Wildfires add to Southern California housing woes
The Southern California wildfires are causing additional inventory shortages in what is already a tight housing market, Redfin said.
Ventura County's inventory was down 17.6% in November year-over-year, while prices grew 9.8% to a median of $600,000. In Santa Barbara County, inventory was down 23.3% and prices grew 6.8% to a median of $575,000.
"Our already low inventory levels are likely to take a beating in the coming months not only from the loss of homes but also the disruption of life and business in the area," said John Venti, a Redfin agent from that area in a press release.
"A few prospective home sellers have texted me as they were being evacuated to cancel our listing consultation appointments. But these fires, devastating as they are, are temporary."
October's wildfires affected the for-sale inventory in portions of Northern California in the following month.
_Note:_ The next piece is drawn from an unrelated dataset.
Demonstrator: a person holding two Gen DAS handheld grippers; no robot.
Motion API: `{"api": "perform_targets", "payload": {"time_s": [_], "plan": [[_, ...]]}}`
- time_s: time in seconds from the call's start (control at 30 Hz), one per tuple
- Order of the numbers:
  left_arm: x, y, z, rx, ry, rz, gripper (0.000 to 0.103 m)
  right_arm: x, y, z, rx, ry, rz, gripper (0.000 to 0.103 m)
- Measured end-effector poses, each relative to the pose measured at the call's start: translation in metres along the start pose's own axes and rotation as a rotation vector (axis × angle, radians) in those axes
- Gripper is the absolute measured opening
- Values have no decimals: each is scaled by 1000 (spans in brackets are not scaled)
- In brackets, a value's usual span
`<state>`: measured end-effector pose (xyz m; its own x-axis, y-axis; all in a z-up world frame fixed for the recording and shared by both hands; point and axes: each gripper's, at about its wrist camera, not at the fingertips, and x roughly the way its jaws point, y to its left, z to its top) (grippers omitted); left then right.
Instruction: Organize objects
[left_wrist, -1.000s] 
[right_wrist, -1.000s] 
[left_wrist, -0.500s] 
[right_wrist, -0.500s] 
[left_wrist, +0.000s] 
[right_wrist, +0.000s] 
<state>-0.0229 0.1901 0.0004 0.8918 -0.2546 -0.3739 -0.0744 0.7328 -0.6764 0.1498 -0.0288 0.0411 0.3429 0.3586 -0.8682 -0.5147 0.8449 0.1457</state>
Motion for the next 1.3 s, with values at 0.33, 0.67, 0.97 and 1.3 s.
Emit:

In the city of Santa Rosa, November's inventory fell 27.8% from October and 46.6% from November 2016.
In Sonoma County, where Santa Rosa is the county seat, inventory fell 31.2% from the previous year. That caused prices to rise 15.2% to a median of $633,000. The typical home there sold at 101.6% of the asking price, the highest sale-to-list price ratio since 2013.
Nationwide, prices grew 7.8% year-over-year in November, but sales were down 1.3%. Compared to a year ago, the inventory of homes for sale was down 12.8%.
The typical home sold 46 days after listing, down four days from one year prior but 10 days longer than the all-time low of 36 days set in June.
"Overall, 2017 has been an uneven year for home sales. The year started out strong, but a combination of low inventory and weather events overtook sales growth; sales have been flat to declining in six out of the past 11 months," said Redfin's Chief Economist Nela Richardson. "The good news is markets have been quick to recover from severe weather events, even as challenges remain."
She pointed to Houston, where home sales were up 4.3% in November from a year ago, three months after Hurricane Harvey devastated the area. Home sales in Tampa were up 6.1%, a quick recovery for that area from the effects of Hurricane Irma. "We are hopeful that Southern California markets show the same level of resilience in the aftermath of wildfires there," Richardson said.